What needs to be done — Write out the opening lines of the data word for word, up to and including the line with "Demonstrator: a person", and leave every picture and every later line out.

Data extract —
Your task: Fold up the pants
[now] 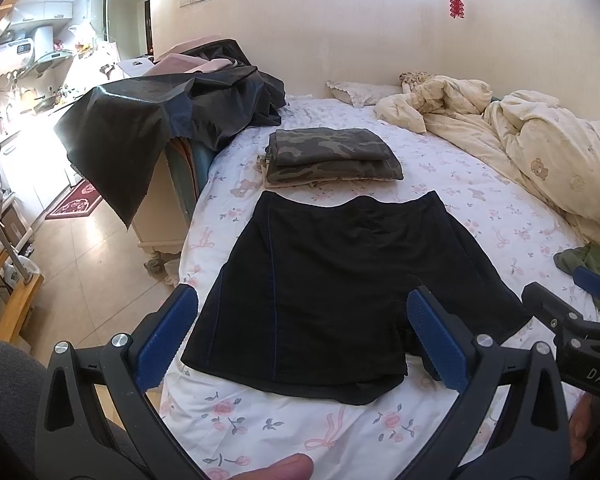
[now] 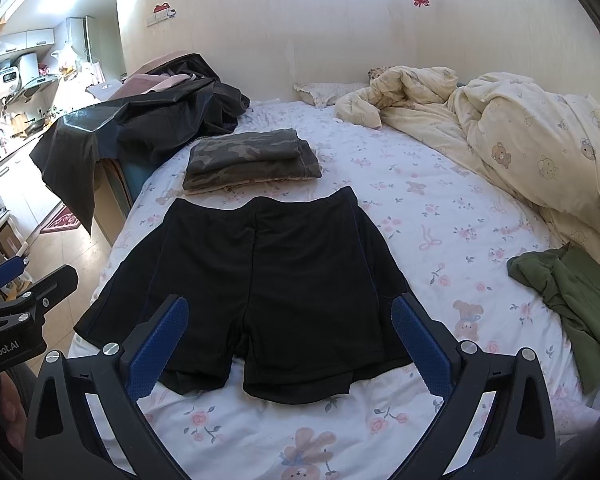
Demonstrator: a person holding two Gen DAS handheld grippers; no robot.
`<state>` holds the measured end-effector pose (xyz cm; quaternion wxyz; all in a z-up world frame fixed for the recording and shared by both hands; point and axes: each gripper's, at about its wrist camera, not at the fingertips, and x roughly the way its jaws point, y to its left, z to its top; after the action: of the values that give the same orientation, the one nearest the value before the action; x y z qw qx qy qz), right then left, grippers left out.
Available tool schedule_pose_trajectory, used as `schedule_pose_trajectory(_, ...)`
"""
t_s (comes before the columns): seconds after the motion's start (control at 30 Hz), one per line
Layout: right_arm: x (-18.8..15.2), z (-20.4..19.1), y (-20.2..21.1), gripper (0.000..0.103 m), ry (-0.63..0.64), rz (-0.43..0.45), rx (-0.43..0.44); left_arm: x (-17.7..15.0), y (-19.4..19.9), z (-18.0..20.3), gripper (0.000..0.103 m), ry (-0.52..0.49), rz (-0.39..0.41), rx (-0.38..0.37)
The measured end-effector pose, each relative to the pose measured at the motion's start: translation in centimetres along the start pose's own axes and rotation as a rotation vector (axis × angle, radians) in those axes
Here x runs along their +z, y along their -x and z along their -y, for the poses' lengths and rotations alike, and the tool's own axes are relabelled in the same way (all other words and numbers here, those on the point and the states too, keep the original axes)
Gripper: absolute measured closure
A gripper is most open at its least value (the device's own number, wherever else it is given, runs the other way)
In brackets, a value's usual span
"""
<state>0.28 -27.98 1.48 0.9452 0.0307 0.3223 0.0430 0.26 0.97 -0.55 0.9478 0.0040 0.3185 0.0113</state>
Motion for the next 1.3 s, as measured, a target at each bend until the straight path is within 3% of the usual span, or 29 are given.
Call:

Answer for the task —
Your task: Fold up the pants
[now] 
[now] 
Demonstrator: a person holding two Gen DAS handheld grippers; no robot.

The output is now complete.